6. An ultrasonic humidifier for the maintenance of waterproof boards according to claim 5, characterized in that, The stationary bucket (11) includes a lower bucket (1102), a constriction section (1103), and an upper bucket (1104). The cross-sections of the lower bucket (1102) and the upper bucket (1104) are both semi-circular. The inner diameter of the constriction section (1103) is smaller than the diameters of the lower bucket (1102) and the upper bucket (1104). The inner circumference of the lower bucket (1102) is provided with water inlet grooves (1101) that are evenly spaced and distributed in a circular pattern.
7. An ultrasonic humidifier for the curing of waterproof boards according to claim 6, characterized in that, The outer circumferential wall of the second rotating column (23) is fixedly connected to the first worm (25), the outer circumferential wall of the first worm (25) is meshed with the first worm wheel (26), the inner circumferential wall of the first worm wheel (26) is fixedly connected to the third rotating column (27), one end of the third rotating column (27) is rotatably connected to the horizontal plate (14), and the other end of the third rotating column (27) extends into the interior of the protective shell (5).
8. An ultrasonic humidifier for the maintenance of waterproof boards according to claim 7, characterized in that, The outer circumferential wall of the third rotating column (27) located inside the protective shell (5) is fixedly connected to a second worm (30), and the outer circumferential wall of the spray pipe (7) is fixedly connected to a second worm wheel (31). The second worm wheel (31) meshes with the second worm (30), and the other end of the spray pipe (7) is rotatably connected to the mist delivery cylinder (6).
9. An ultrasonic humidifier for the maintenance of waterproof boards according to claim 8, characterized in that, The spray pipe (7) has a guide groove (28) at one end near the mist delivery cylinder (6), and a mist outlet groove (29) at the other end of the spray pipe (7).

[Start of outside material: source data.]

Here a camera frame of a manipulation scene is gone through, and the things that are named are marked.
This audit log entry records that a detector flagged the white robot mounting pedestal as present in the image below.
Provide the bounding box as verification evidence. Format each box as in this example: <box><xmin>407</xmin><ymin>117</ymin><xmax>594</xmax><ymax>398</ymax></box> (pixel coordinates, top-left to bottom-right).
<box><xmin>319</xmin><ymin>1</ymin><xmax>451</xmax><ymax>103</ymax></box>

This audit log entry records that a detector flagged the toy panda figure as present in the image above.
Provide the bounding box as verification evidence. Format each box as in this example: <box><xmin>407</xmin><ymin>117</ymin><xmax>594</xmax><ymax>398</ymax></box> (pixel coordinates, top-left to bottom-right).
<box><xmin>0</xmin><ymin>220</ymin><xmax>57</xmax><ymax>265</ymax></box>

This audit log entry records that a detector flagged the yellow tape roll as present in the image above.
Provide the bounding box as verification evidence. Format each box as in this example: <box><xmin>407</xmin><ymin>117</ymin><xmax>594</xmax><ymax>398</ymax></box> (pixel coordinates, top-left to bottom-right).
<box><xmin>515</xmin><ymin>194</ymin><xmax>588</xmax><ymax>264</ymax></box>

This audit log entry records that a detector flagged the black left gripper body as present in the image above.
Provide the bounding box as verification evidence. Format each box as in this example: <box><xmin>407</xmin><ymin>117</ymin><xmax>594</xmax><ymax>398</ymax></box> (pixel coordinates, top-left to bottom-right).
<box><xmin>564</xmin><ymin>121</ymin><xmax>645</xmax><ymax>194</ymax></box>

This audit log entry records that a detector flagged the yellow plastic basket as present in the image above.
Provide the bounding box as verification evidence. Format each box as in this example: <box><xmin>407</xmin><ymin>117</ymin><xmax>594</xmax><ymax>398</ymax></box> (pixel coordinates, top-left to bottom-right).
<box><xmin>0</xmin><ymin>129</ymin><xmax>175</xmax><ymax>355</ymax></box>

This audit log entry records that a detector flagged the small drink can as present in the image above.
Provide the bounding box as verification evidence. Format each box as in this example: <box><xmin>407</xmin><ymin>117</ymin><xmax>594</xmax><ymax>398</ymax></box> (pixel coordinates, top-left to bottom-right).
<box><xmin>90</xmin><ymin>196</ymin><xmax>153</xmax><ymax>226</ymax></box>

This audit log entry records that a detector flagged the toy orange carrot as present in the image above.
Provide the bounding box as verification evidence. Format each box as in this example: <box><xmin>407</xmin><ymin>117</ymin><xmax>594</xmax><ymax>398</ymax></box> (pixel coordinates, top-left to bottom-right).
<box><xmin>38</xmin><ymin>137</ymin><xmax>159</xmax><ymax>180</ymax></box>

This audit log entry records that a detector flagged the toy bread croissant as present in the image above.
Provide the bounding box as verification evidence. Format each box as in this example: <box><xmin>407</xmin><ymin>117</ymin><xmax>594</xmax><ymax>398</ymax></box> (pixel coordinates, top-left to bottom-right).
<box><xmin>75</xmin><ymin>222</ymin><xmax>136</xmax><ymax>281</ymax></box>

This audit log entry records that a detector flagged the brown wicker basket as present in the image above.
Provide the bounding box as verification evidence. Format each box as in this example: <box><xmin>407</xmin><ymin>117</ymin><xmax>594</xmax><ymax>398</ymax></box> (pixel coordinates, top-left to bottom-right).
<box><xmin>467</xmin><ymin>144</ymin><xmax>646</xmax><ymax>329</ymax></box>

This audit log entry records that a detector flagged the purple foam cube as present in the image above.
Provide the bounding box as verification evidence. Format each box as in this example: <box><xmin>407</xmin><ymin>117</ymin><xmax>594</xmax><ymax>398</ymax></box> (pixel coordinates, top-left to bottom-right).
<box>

The mist outlet groove (29) is connected to the guide groove (28).
10. An ultrasonic humidifier for the maintenance of waterproof boards according to claim 9, characterized in that, The cross-section of the mist outlet groove (29) is wavy, and the inner diameter of the mist outlet groove (29) inside the spray pipe (7) in the vertical downward direction of the mist delivery cylinder (6) gradually decreases.